—Tu n'étais pas éveillé il y a une heure? demanda le juif d'un air égaré.
—Non, Monsieur, bien sûr! reprit Olivier.
—En es-tu bien sûr? s'écria le juif donnant à son regard une expression encore plus farouche et prenant une attitude menaçante.
—Oui, oui, Monsieur, ma parole d'honneur, répliqua l'enfant avec empressement; je vous assure que je n'étais pas éveillé; bien vrai, bien vrai!
—Tais-toi, tais-toi, mon ami! dit le juif reprenant tout à coup ses manières ordinaires et faisant semblant de jouer avec le couteau avant de le remettre sur la table, pour donner à entendre qu'il ne l'avait pris que par badinage. Sans doute, je savais bien cela, mon ami; aussi c'était seulement pour te faire peur, histoire de rire. —Sais-tu que tu es brave, mon garçon! Ah! ah! tu es un brave, Olivier! (Disant cela, il frottait ses mains en ricanant, tout en regardant la boite avec inquiétude cependant.) Alors, posant sa main sur le couvercle, il ajouta, après un moment de silence:— As-tu vu quelques-unes de ces jolies choses, mon ami?
—Oui, Monsieur, répondit Olivier.
—Ah! fit le juif changeant de couleur, ce . . . sont . . . c'est . . . mon petit avoir, Olivier; c'est ma propriété, c'est tout ce que j'ai pour me retirer sur mes vieux jours.

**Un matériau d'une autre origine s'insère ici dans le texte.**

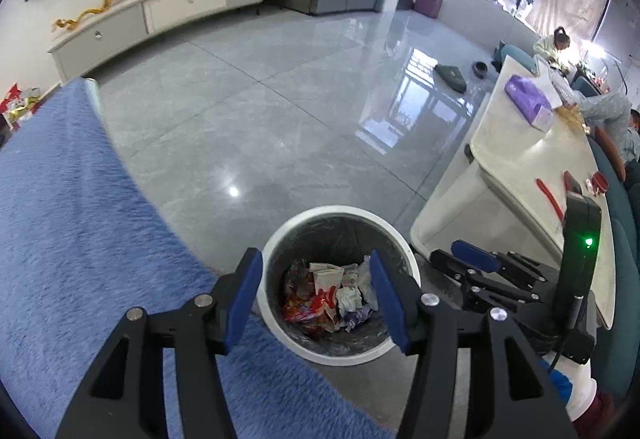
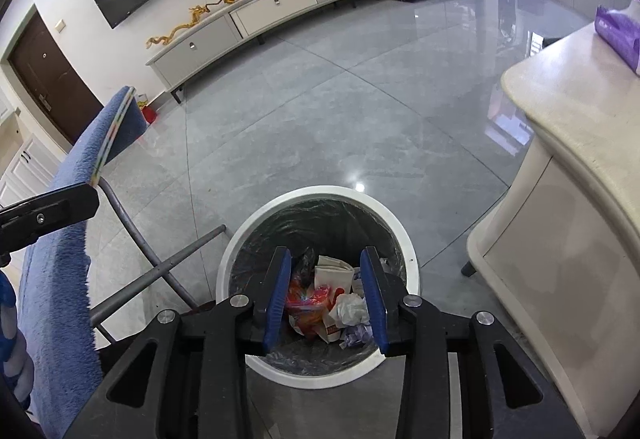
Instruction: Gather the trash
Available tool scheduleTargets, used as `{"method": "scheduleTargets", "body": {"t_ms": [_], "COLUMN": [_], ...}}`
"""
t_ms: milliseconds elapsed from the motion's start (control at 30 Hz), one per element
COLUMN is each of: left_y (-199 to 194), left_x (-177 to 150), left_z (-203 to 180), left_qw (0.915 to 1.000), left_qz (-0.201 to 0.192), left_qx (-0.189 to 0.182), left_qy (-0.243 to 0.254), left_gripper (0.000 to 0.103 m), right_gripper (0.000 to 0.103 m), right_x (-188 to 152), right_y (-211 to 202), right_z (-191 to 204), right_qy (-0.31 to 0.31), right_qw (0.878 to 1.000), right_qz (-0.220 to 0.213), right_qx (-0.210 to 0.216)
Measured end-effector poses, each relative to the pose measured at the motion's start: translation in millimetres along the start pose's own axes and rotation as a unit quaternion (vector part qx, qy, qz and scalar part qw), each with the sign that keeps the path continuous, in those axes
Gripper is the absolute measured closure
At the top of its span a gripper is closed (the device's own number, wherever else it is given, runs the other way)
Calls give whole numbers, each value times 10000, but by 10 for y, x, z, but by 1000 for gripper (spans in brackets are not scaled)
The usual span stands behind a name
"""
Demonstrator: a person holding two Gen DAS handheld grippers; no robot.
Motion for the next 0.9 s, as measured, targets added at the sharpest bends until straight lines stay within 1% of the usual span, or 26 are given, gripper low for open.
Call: {"method": "scheduleTargets", "body": {"t_ms": [167,233,300,333,367,433,467,533,567,633,667,700,767,900], "left_y": [-443,-594,-780,-870,-991,-1143,-1261,-1412,-1531,-1694,-1781,-1834,-2015,-2258], "left_x": [-93,-130,-207,-249,-315,-399,-471,-572,-644,-747,-798,-832,-936,-1071], "left_z": [266,389,558,653,782,974,1109,1279,1399,1555,1632,1680,1829,1996], "left_qw": [9972,9946,9900,9874,9830,9758,9697,9617,9545,9430,9374,9337,9217,9034], "left_qz": [-547,-715,-904,-981,-1075,-1200,-1289,-1364,-1439,-1540,-1587,-1614,-1704,-1879], "left_qx": [480,682,952,1061,1270,1570,1779,2045,2257,2563,2692,2774,3020,3356], "left_qy": [-178,-317,-523,-639,-781,-934,-1067,-1215,-1315,-1459,-1536,-1587,-1736,-1896], "left_gripper": [48,44,38,37,36,35,34,30,30,29,28,28,27,25], "right_gripper": [66,65,64,62,62,58,58,58,58,57,57,55,53,50], "right_x": [107,164,210,238,253,297,316,348,356,381,385,386,370,306], "right_y": [-232,-341,-438,-495,-524,-599,-629,-665,-671,-692,-699,-707,-735,-796], "right_z": [189,322,491,615,693,939,1075,1309,1414,1691,1801,1935,2216,2582], "right_qy": [-227,-353,-536,-677,-760,-1014,-1147,-1351,-1436,-1653,-1741,-1850,-2069,-2400], "right_qw": [9995,9988,9976,9964,9956,9925,9905,9867,9849,9795,9772,9741,9672,9554], "right_qz": [-209,-317,-421,-478,-508,-582,-616,-666,-682,-721,-736,-754,-784,-835], "right_qx": [6,71,127,179,219,358,441,603,684,891,966,1061,1250,1504]}}
Point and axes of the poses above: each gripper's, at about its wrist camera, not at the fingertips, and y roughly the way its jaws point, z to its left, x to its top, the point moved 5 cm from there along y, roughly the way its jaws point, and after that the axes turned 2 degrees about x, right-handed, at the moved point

Le monde dit que je suis avare, oui, mon ami, seulement avare, rien que cela.
Olivier pensa que le vieux monsieur devait être avare en effet pour vivre dans un endroit si sale avec tant de montres; mais, s'imaginant que sans doute sa tendresse pour le fin Matois et les autres garçons lui coûtait beaucoup d'argent, il n'en eut que plus d'estime pour lui, et lui demanda respectueusement s'il pouvait se lever.
—Certainement, mon ami! certainement! répondit le vieux juif, attends! il y a une cruchée d'eau là, dans le coin, derrière la porte; apporte-la ici, je m'en vais te donner une cuvette pour te laver.
Olivier se leva, traversa la chambre et se baissa pour prendre la cruche; quand il se retourna la boîte avait disparu.